Your answer should be an exact copy of the listing.

----------

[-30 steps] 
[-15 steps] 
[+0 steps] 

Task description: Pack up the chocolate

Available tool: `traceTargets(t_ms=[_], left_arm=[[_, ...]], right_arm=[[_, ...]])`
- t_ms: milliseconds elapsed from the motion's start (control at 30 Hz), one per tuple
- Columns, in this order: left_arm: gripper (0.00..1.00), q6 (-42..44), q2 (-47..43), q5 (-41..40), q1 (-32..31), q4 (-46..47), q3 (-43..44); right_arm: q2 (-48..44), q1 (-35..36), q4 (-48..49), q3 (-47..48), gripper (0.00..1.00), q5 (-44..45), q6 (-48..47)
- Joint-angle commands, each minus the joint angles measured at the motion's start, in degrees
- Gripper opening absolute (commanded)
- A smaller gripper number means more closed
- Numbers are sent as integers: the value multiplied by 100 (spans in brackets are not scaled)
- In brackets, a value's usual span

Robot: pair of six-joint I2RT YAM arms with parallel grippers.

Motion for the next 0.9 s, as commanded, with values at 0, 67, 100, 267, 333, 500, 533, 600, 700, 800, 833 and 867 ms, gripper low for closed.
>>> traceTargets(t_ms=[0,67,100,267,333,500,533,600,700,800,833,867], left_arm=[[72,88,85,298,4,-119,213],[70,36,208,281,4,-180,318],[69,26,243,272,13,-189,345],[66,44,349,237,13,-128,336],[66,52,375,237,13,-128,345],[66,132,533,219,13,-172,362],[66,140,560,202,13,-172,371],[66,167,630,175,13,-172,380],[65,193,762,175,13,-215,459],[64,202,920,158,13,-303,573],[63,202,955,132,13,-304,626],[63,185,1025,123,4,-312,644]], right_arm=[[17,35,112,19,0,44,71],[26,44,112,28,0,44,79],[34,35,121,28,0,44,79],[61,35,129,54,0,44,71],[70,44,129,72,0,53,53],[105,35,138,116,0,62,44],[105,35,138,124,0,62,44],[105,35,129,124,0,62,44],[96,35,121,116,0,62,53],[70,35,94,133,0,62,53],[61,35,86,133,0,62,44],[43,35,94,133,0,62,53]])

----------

=== Solution for this task ===
[-30 steps] 
[-15 steps] 
[+0 steps] 

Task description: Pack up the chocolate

Available tool: `traceTargets(t_ms=[_], left_arm=[[_, ...]], right_arm=[[_, ...]])`
- t_ms: milliseconds elapsed from the motion's start (control at 30 Hz), one per tuple
- Columns, in this order: left_arm: gripper (0.00..1.00), q6 (-42..44), q2 (-47..43), q5 (-41..40), q1 (-32..31), q4 (-46..47), q3 (-43..44); right_arm: q2 (-48..44), q1 (-35..36), q4 (-48..49), q3 (-47..48), gripper (0.00..1.00), q5 (-44..45), q6 (-48..47)
- Joint-angle commands, each minus the joint angles measured at the motion's start, in degrees
- Gripper opening absolute (commanded)
- A smaller gripper number means more closed
- Numbers are sent as integers: the value multiplied by 100 (spans in brackets are not scaled)
- In brackets, a value's usual span

Robot: pair of six-joint I2RT YAM arms with parallel grippers.

Motion for the next 0.9 s, as commanded, with values at 0, 67, 100, 267, 333, 500, 533, 600, 700, 800, 833 and 867 ms, gripper low for closed.
>>> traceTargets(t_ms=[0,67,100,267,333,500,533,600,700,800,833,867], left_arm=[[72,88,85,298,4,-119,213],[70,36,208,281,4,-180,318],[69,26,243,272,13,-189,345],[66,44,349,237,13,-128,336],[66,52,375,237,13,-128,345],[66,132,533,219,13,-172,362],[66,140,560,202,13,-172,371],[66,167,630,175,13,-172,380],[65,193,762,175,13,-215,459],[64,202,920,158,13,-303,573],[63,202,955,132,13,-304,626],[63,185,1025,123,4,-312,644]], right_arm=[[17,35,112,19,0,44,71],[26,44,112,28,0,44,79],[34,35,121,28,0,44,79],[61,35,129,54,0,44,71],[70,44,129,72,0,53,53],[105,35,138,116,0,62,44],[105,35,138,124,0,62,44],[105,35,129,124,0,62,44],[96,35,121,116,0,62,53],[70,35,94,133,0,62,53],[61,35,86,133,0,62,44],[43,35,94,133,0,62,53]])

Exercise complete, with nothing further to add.